YOUR TASK:
Line by line, set down the following material again exactly.

MATERIAL PROVIDED:
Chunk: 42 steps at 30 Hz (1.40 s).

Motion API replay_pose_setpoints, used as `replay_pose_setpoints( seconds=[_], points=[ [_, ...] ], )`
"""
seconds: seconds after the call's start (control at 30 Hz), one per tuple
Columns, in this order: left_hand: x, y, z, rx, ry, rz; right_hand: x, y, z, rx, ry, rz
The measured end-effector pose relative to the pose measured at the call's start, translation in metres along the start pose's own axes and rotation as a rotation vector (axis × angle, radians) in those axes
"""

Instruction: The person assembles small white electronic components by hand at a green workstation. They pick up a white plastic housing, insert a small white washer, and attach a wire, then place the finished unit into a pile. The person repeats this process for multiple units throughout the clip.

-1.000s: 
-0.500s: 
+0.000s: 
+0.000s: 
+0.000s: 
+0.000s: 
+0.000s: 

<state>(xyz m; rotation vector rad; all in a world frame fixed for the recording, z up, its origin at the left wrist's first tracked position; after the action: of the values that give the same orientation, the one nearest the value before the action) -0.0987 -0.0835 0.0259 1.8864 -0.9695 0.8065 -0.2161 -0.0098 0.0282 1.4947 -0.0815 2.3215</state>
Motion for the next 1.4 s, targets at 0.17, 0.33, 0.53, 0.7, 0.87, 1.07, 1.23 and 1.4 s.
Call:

TASK OUTPUT:
Chunk: 42 steps at 30 Hz (1.40 s).

Motion API replay_pose_setpoints, used as `replay_pose_setpoints( seconds=[_], points=[ [_, ...] ], )`
"""
seconds: seconds after the call's start (control at 30 Hz), one per tuple
Columns, in this order: left_hand: x, y, z, rx, ry, rz; right_hand: x, y, z, rx, ry, rz
The measured end-effector pose relative to the pose measured at the call's start, translation in metres along the start pose's own axes and rotation as a rotation vector (axis × angle, radians) in those axes
"""

Instruction: The person assembles small white electronic components by hand at a green workstation. They pick up a white plastic housing, insert a small white washer, and attach a wire, then place the finished unit into a pile. The person repeats this process for multiple units throughout the clip.

-1.000s: 
-0.500s: 
+0.000s: 
+0.000s: 
+0.000s: 
+0.000s: 
+0.000s: 

<state>(xyz m; rotation vector rad; all in a world frame fixed for the recording, z up, its origin at the left wrist's first tracked position; after the action: of the values that give the same orientation, the one nearest the value before the action) -0.0987 -0.0835 0.0259 1.8864 -0.9695 0.8065 -0.2161 -0.0098 0.0282 1.4947 -0.0815 2.3215</state>
Motion for the next 1.4 s, targets at 0.17, 0.33, 0.53, 0.7, 0.87, 1.07, 1.23 and 1.4 s.
Call:

Output for this exercise is complete.